■ WHAT YOU WILL DO:
Please repeat the entries word for word and keep the images out.

■ RECORDS PROVIDED:
---*---
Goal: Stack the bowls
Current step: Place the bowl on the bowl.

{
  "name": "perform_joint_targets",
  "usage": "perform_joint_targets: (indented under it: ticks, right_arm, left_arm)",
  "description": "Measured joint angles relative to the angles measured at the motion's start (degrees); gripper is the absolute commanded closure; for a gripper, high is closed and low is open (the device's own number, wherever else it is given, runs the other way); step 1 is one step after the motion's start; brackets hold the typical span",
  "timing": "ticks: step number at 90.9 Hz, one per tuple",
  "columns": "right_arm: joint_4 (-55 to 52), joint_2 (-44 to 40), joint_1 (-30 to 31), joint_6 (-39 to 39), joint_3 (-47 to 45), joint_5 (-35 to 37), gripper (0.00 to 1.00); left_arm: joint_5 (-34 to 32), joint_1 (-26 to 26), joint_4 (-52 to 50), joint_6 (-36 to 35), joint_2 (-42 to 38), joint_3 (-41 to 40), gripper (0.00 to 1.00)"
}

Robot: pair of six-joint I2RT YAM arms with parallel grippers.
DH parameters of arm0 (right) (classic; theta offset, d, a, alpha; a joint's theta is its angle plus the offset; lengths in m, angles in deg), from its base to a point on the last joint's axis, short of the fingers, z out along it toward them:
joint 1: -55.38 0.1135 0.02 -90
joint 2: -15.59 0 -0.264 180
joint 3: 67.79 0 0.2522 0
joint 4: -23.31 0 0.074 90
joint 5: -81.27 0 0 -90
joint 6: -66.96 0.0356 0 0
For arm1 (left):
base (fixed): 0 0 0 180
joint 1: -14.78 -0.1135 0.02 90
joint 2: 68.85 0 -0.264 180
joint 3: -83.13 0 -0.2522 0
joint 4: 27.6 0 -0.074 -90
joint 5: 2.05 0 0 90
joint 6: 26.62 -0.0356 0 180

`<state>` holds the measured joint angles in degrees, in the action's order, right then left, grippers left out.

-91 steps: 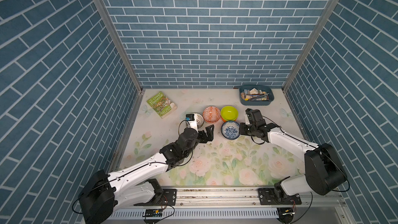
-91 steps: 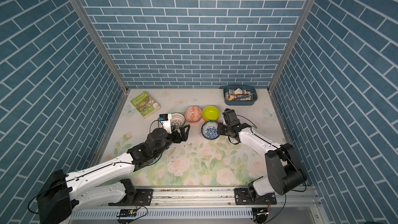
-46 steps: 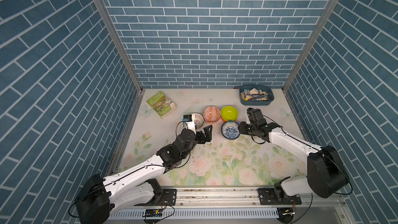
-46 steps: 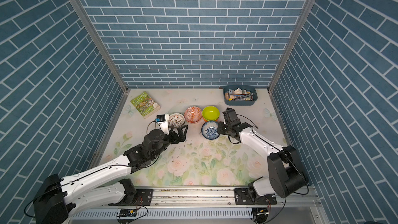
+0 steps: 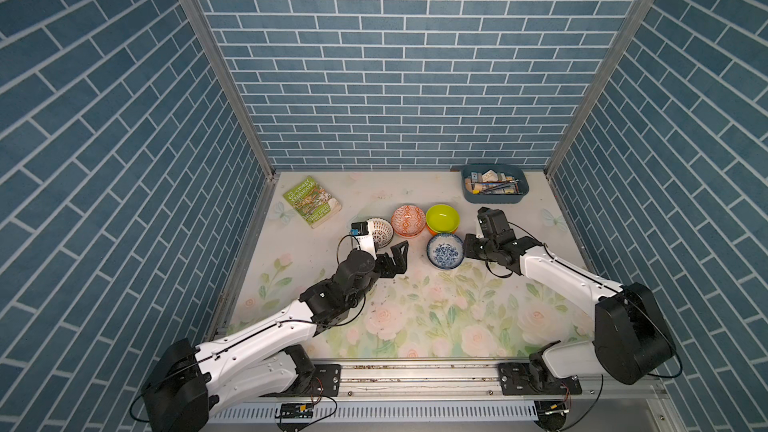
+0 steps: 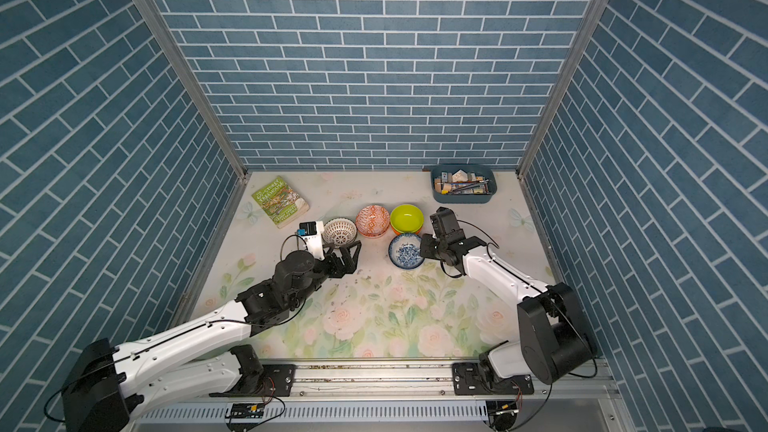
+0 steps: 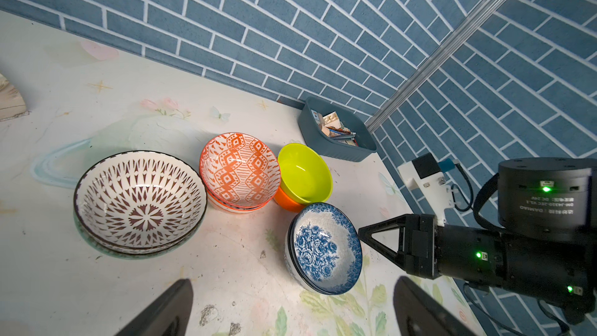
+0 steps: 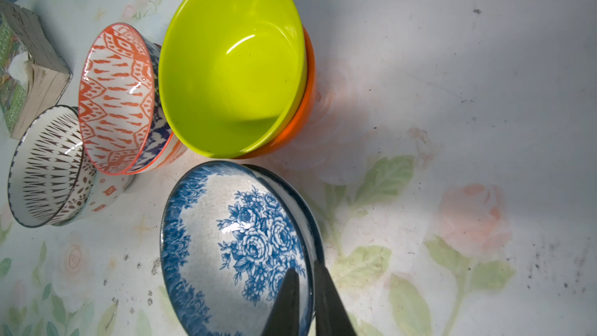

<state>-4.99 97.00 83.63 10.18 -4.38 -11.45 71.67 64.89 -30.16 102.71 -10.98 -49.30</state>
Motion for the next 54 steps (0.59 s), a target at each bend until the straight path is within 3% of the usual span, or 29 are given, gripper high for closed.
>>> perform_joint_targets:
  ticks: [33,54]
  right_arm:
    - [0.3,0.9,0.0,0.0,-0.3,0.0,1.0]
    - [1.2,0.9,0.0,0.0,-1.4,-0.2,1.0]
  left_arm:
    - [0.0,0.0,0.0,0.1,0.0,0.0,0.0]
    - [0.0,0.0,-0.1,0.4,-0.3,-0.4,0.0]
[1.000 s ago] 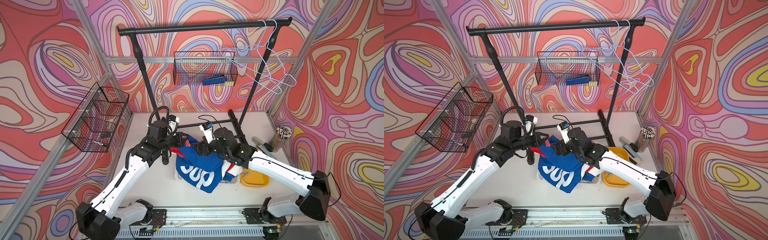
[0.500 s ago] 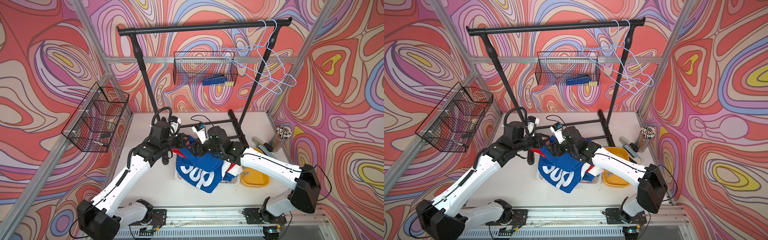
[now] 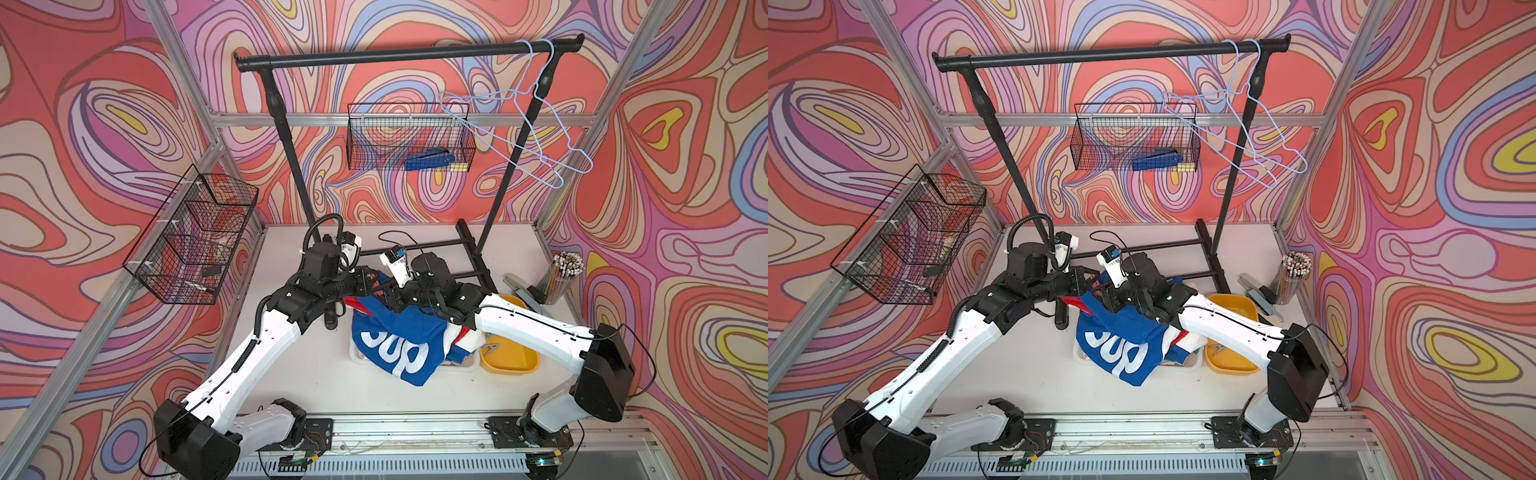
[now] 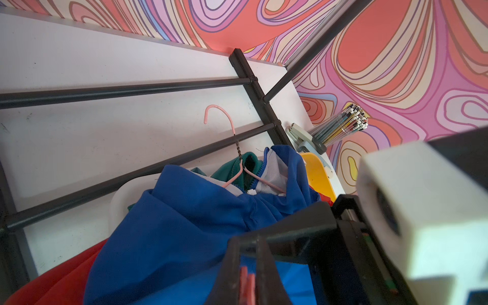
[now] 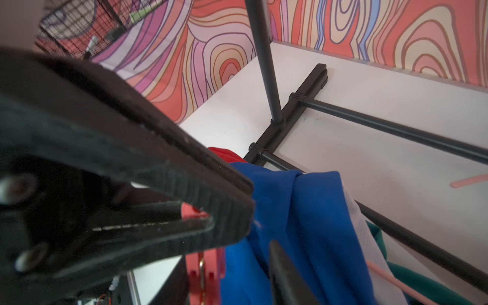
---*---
■ RESPONSE BELOW:
Goal: Stack the bowls
Current step: Place the bowl on the bowl.

{
  "name": "perform_joint_targets",
  "usage": "perform_joint_targets: (indented under it: ticks, right_arm, left_arm)",
  "description": "Measured joint angles relative to the angles measured at the motion's start (degrees); gripper is the absolute commanded closure; for a gripper, high is closed and low is open (the device's own number, wherever else it is given, runs the other way); step 1 is one step after the motion's start; brackets hold the typical span",
  "timing": "ticks: step number at 90.9 Hz, one per tuple",
  "columns": "right_arm: joint_4 (-55 to 52), joint_2 (-44 to 40), joint_1 (-30 to 31), joint_6 (-39 to 39), joint_3 (-47 to 45), joint_5 (-35 to 37), gripper (0.00 to 1.00); left_arm: joint_5 (-34 to 32), joint_1 (-26 to 26), joint_4 (-52 to 50), joint_6 (-36 to 35), joint_2 (-42 to 38), joint_3 (-41 to 40), gripper (0.00 to 1.00)"
}

Robot: pair of six-joint I2RT YAM arms with parallel grippers.
DH parameters of arm0 (right) (classic; theta offset, d, a, alpha; a joint's theta is its angle plus the offset; lengths in m, angles in deg), from its base to a point on the last joint's axis, short of the fingers, z out along it toward them:
joint 1: -55.38 0.1135 0.02 -90
joint 2: -15.59 0 -0.264 180
joint 3: 67.79 0 0.2522 0
joint 4: -23.31 0 0.074 90
joint 5: -81.27 0 0 -90
joint 6: -66.96 0.0356 0 0
For arm1 (left):
base (fixed): 0 0 0 180
joint 1: -14.78 -0.1135 0.02 90
joint 2: 68.85 0 -0.264 180
joint 3: -83.13 0 -0.2522 0
joint 4: 27.6 0 -0.074 -90
joint 5: 2.05 0 0 90
joint 6: 26.62 -0.0356 0 180

`<state>` holds the measured joint angles in degrees, in the action's order, right then left, grippers left out.

-91 steps: 
-91 steps: 
-46 steps: 
-46 steps: 
+0 steps: 
+0 steps: 
+0 steps: 
+0 steps: 

<state>-4.99 97.00 83.63 10.18 -4.38 -11.45 71.67 64.89 -30.16 102.71 -10.98 -49.30</state>
Motion for the next 54 steps (0.59 s), a target at each bend until the straight path is within 3% of the usual span, or 29 are given, gripper high for closed.
>>> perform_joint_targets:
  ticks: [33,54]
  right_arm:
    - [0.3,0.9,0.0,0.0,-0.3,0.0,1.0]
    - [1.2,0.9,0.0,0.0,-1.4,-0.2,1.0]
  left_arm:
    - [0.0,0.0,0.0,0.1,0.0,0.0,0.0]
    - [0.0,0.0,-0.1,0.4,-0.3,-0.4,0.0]
[1.000 s ago] 
[0.500 s ago] 
[now] 
[now] 
[now] 

This output requires nothing further.